Burn rate is also the amount of money that a company is losing every month towards its operating expenses. There are two types of burn rates: gross burn rate and net burn rate. Gross burn rate is the total amount of money that a company spends every month, while the net burn rate is the difference between the amount of money spent and the amount of money earned by the company during a month. For example, if a company spends $1,000 and its income is $600, then its gross burn rate is $1,000 while its net burn rate is $400.

Many investors look closely at the net burn rate before putting their money into a company. For example, if a company has a burn rate of $100,000 and they have a cash reserve of $2,000,000, then they have enough cash to sustain operations for the next 20 months, provided the burn rate does not increase. On the other hand, if a company has a burn rate of $500,000, then they have money left for only four months. Depending on the number of months for which a company has a sustainable burn rate, the existing investors should make plans to bring in more investments.

Sometimes, this burn rate also helps to determine how much money should be raised in every round of funding.

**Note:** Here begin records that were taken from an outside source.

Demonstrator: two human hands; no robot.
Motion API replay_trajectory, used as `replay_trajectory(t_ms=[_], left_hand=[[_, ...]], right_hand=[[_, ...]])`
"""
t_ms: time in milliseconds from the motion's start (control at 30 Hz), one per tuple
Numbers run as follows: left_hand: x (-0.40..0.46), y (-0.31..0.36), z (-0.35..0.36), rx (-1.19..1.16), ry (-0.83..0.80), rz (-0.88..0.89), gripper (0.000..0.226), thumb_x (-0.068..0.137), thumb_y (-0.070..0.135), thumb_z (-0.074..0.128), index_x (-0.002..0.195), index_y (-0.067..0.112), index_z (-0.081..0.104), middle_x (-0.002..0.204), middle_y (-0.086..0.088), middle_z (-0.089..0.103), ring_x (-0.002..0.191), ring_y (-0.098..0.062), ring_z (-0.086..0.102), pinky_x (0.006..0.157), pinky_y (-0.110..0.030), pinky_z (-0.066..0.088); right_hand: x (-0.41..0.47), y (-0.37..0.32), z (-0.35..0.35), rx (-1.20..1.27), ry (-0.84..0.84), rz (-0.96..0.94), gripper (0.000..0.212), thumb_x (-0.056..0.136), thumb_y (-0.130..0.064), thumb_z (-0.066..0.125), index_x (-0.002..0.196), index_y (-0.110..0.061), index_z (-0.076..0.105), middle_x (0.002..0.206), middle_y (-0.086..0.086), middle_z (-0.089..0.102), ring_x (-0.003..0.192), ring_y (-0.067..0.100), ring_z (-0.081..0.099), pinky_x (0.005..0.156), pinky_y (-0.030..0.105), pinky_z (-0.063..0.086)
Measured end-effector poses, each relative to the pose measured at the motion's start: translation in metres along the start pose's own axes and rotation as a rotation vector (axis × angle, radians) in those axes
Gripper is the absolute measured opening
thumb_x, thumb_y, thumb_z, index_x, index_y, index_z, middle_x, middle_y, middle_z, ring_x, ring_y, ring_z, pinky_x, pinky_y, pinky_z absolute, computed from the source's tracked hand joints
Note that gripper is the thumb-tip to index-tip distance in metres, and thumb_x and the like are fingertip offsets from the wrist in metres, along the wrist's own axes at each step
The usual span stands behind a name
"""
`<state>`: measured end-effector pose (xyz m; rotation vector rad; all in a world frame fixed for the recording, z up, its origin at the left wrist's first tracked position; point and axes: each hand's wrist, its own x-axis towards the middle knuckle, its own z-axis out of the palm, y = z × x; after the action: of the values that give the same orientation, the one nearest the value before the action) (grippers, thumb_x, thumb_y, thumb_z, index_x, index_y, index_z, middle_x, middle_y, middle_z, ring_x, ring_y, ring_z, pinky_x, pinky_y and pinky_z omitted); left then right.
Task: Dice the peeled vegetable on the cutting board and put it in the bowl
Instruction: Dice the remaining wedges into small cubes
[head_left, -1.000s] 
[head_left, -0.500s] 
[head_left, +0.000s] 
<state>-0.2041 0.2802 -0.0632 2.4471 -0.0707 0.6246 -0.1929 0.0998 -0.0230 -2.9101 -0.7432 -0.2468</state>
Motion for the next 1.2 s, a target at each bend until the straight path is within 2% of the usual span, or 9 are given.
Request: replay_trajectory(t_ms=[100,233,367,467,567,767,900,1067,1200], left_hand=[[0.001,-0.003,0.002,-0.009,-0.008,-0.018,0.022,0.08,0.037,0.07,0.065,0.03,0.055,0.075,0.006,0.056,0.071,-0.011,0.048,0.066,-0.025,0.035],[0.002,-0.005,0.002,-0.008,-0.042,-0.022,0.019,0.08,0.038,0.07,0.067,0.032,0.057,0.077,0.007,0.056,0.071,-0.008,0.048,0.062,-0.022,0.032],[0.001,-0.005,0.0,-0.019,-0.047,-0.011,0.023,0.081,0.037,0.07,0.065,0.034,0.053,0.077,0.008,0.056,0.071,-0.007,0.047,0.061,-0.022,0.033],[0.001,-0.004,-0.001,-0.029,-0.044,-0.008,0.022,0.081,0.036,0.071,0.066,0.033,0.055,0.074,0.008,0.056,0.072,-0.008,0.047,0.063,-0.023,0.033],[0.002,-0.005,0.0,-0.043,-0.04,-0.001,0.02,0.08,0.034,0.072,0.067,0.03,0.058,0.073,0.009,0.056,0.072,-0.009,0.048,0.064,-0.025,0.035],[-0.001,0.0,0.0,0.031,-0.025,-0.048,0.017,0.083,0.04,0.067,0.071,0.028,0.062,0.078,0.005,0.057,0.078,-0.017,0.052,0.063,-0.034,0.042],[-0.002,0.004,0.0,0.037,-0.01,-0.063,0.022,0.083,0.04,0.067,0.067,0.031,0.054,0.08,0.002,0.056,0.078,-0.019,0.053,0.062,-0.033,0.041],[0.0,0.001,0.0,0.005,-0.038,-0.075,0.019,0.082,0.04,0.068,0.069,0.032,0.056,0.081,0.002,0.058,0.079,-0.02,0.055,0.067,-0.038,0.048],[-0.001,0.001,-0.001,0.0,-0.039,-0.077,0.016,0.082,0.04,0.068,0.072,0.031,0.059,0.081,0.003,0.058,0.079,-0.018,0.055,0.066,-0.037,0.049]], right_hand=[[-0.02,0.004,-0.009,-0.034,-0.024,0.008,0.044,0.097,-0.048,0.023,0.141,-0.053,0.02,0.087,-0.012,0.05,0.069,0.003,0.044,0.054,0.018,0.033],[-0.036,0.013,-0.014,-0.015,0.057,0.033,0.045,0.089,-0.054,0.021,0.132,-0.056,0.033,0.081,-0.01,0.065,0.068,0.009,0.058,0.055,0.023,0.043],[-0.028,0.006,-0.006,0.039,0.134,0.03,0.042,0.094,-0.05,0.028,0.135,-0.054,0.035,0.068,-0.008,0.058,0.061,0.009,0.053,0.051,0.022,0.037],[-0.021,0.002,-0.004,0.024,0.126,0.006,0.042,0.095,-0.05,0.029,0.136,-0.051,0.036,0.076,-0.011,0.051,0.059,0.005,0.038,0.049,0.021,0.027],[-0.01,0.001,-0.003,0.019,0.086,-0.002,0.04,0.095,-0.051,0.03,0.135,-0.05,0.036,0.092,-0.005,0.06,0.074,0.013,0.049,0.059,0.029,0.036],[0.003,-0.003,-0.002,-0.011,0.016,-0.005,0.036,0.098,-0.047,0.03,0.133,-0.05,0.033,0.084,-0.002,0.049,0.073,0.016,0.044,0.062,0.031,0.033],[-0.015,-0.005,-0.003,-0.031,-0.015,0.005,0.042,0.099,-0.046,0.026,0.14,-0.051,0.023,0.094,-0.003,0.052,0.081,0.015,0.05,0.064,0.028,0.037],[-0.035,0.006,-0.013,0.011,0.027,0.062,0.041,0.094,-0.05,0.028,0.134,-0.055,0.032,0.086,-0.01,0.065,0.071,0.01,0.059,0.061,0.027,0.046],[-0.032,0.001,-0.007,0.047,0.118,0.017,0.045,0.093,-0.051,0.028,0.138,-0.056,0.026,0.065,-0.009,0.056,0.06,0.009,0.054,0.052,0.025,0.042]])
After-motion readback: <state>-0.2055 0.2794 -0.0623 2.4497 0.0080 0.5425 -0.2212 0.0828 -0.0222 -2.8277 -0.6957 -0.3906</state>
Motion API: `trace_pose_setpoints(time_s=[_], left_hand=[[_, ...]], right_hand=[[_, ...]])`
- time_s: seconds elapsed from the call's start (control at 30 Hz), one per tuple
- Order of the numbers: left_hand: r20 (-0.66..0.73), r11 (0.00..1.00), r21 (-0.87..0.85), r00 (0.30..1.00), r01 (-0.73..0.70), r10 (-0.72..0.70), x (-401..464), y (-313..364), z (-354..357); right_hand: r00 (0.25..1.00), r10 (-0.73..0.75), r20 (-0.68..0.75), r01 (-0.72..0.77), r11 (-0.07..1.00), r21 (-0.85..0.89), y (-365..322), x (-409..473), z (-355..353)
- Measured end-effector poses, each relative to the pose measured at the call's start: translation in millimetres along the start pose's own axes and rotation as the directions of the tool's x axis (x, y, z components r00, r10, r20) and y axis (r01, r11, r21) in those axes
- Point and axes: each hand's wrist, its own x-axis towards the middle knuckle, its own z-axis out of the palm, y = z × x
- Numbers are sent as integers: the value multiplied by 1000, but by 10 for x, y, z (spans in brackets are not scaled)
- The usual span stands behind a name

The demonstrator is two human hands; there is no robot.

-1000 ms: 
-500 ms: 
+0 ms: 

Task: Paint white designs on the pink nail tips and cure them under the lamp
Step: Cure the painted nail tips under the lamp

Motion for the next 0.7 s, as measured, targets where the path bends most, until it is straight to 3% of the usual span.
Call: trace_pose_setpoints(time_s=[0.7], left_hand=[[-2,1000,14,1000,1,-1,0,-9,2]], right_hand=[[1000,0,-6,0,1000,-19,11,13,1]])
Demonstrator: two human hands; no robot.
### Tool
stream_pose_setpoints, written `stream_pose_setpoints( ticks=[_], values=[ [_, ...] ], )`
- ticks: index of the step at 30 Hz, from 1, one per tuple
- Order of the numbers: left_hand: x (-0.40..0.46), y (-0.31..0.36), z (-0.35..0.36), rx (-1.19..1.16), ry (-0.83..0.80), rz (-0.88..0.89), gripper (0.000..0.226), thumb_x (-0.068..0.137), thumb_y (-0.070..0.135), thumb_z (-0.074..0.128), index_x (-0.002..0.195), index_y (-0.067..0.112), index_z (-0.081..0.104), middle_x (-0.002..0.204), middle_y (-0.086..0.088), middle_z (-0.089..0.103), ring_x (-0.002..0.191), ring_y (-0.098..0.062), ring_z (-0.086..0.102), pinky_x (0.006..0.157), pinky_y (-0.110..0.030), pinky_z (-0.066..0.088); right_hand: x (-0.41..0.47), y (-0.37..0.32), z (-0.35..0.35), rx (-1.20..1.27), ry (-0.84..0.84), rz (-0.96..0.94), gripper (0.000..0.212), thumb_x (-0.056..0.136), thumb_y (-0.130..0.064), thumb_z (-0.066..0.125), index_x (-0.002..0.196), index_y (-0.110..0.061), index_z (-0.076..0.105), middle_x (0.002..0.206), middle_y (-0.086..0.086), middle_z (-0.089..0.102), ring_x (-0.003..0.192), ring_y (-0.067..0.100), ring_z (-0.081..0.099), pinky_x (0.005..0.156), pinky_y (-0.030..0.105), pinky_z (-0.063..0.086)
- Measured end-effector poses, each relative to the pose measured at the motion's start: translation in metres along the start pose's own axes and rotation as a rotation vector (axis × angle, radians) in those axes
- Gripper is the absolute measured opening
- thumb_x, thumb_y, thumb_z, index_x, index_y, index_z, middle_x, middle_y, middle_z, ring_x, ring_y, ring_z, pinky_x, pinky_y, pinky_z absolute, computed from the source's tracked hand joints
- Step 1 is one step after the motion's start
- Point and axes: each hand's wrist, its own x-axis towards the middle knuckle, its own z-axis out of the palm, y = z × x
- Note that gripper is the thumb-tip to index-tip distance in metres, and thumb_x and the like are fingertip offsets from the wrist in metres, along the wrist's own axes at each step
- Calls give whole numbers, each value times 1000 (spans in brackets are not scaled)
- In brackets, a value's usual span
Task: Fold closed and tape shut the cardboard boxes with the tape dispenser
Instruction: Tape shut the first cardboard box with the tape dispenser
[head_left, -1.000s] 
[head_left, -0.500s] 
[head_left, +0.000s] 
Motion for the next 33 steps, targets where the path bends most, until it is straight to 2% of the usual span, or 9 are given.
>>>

For example, if a company is spending only $50,000 a month, then there is no need to raise $10,000,000 during the first round of funding. In this sense, the burn rate helps to determine the amount of money that a company needs at any given point in time.

In the event of an M&A, the acquirer should look closely into the burn rate in order to get an idea of how much liability there is and how much funding they need. Usually, a company seeking venture capital financing will raise enough cash to cover an 18 month burn rate.